Broader horizons for animal personality research

Abstract

Personality is at the forefront of current behavioral ecological research. Most research concerns boldness, aggressiveness, activity, exploratory tendency, and sociability. However, many species may exhibit consistent variation in other traits, which the current research problematically misses. Exclusive adherence to the five traits ignores the possibility that other traits may be more consequential for a species and limits our understanding of the personality trait repertoire and the potentially complex associations among the usually sampled and other traits. Selecting personality traits based on species' ecology is crucial for understanding the causes and consequences of personality, and assessing a broader range of personality traits yields a better understanding of the trait associations. Studying the five traits has been useful in delineating research methods and aims, but it is time to broaden the personality horizon.

Introduction: the commonly measured animal personality traits

Personality has emerged as one of the most important concepts in behavioral ecology in the past 10 years. Remarkably for such a young research field, initially divergent research lines and methods (Gosling, 2001; Sih et al., 2004; Réale et al., 2007) have converged, and there is now broad consensus about the definition of, relevant questions in, and methods to study animal personality (Réale and Dingemanse, 2012; but see Carter et al., 2013 for a thorough discussion on problems in the current personality research). The widely accepted definition of animal personality in the ecological literature is consistent individual differences in behavioral patterns. The relevant research questions of the day deal with explaining why behavioral plasticity is constrained, how individual differences in behavior are maintained, what explains consistent correlations among functionally distinct traits, and how personality affects ecological processes (Bergmüller and Taborsky, 2010; Réale et al., 2010; Sih et al., 2012; Wolf and Weissing, 2012). The assessment methods are similar across ecologically and evolutionarily scoped studies, relying mostly on a small set of experimental paradigms. However, there is a largely ignored, yet fundamental question that should be revisited: what behaviors are considered as personality traits? More specifically, it is clear that certain, frequently assessed personality traits such as boldness and aggressiveness are universal across species (Réale et al., 2007, 2010; Sih and Bell, 2008). But is there anything else out there?

This question is highly timely, as the corpus of personality studies increases and the aims have shifted from documentation to understanding the proximate causation and ultimate consequences of personality. To successfully reach those aims, we need a clear picture of what personality traits exist across species. Yet, the overwhelming majority of animal personality studies focuses on a small set of traits: boldness, exploration tendency, aggressiveness, activity, and sociability [reviews Mather and Logue, 2013 (invertebrates); Conrad et al., 2011; Mittelbach et al., 2014 (fish); van Oers and Naguib, 2013 (birds)], with the exception of studies applying an approach based on human personality psychology (e.g., Weiss et al., 2011).

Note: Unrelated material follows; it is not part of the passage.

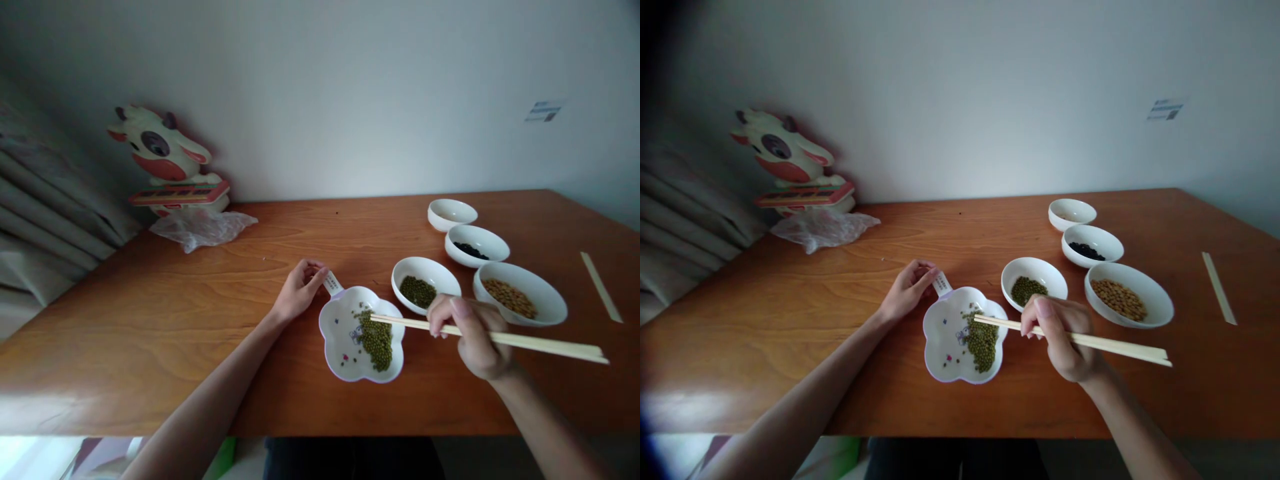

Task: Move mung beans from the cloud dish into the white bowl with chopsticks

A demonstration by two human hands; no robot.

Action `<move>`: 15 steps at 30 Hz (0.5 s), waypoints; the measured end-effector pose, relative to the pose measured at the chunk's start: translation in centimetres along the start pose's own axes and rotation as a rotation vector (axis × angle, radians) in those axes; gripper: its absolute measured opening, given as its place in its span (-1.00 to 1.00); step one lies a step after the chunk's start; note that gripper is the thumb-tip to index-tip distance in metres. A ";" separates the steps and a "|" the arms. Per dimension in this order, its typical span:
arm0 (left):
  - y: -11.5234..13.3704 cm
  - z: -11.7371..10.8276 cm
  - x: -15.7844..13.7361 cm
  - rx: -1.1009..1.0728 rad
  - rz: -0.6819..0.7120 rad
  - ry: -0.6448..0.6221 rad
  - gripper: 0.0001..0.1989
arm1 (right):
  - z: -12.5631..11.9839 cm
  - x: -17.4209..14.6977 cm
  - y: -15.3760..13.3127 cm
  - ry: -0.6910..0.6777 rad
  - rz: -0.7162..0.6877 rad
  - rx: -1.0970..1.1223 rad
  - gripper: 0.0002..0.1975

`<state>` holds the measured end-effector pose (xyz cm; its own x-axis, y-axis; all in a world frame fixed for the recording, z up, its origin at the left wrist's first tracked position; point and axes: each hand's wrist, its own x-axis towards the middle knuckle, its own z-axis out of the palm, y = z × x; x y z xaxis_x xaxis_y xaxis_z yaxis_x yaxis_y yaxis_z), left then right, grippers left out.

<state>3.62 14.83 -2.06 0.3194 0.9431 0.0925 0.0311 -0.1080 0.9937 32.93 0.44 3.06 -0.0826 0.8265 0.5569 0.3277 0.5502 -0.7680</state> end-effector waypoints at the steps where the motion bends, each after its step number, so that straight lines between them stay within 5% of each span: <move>1: 0.0 0.2 -0.1 0.001 0.012 0.006 -0.61 | -0.2 0.8 0.2 -0.009 -0.029 -0.010 -0.53; 10: 0.1 1.3 1.4 0.089 0.097 0.001 -0.51 | 0.9 5.7 1.0 -0.262 -0.327 -0.126 -0.63; 15: 0.6 1.6 1.6 0.057 0.057 -0.004 -0.49 | 0.5 5.1 1.9 -0.228 -0.417 -0.223 -0.72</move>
<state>5.68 15.77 -1.42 0.3262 0.9336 0.1483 0.0665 -0.1792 0.9816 32.67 5.73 4.29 -0.4433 0.5614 0.6988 0.4140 0.8197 -0.3959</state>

These five traits were first listed in the influential review by Réale et al. (2007; cf. Gosling, 2001). While the authors discussed the five traits as a simplified working tool, in practice they have become the blueprint for animal personality studies. Personality is operationalized by assessing behavioral responses in a particular context, assumed to reflect a particular trait. The targeted traits are usually one or two of the five, with sociability receiving less research attention than the other four traits. These behaviors are expressed especially in contexts of habitat exploitation and defense, whilst behavior in other contexts such as mate selection, parental care, and affiliative social interactions are less often addressed (but see e.g., Schuett et al., 2010; Seyfarth et al., 2012). This approach is practical, fast, and allows broad comparability across species, but may impose significant limitations on where we look for personality in the first place. Although several researchers have highlighted issues in the current research regarding the use of particular experimental assays to capture the targeted traits (e.g., Carter et al., 2013) and statistical tools to deal with the obtained data (e.g., Dingemanse et al., 2010; Dingemanse and Dochtermann, 2013; Baugh et al., 2014), the trait selection as a process has been practically ignored (but see Uher, 2008; Dall and Griffith, 2014). Therefore, in this paper I mainly focus on the step before the data are obtained: which traits are considered as personality traits in animals. I will discuss issues concerning methods of assessment and analysis when they are pertinent to the trait selection question.

Why go beyond the five traits?

There are three main problems with adhering exclusively to the five commonly measured traits. First, the most consequential personality traits for a species may not be among the commonly measured traits. Conceptually, any aspect of the behavioral phenotype of a species can be an aspect of its personality. Notwithstanding the differences in the concept of “trait” in the psychological and biological lingo (van Oers, 2008; Araya-Ajoy and Dingemanse, 2014), any behavioral trait that meets the definition agrees with the biological concept of personality. Therefore, a priori selection of traits that will be subjected to the assessment of repeatability is an important step in personality research that should be based on well-founded reasoning. Ideally, research should target traits that are ecologically most relevant to the study species (Dall and Griffith, 2014). This requires knowledge of the species' ecology and behavioral repertoire. In contrast, choosing the assessed trait simply by “tokenism,” assumed relevance because the trait is relevant or commonly measured in another species, ignores possibly important differences in the trait relevance across species. For example, for a species that lives in a stable social group, personality traits that influence fitness the most are probably in the realm of social behavior, such as the tendency to initiate friendly body contacts with others (chacma baboons Papio hamadryas ursinus: Seyfarth et al., 2012), whilst for a solitary species predator avoidance, behaviors in habitat defense or exploitation contexts may be most consequential (e.g., hermit crab Pagurus bernhardus: Mowles et al., 2012).

Second, species may differ not just in the type of traits that have the highest relevance, but also in the number of them. It is conceivable that some taxa have a higher number of ecologically relevant personality traits than others, depending on the complexity of their ecological and social niche, simply because their daily life involves a broader range of behavioral traits in different contexts. Currently we have little understanding of personality traits beyond the five common ones across species, or what determines the breadth of personality trait “repertoire,” and this will remain so if we keep assessing only the limited set of traits.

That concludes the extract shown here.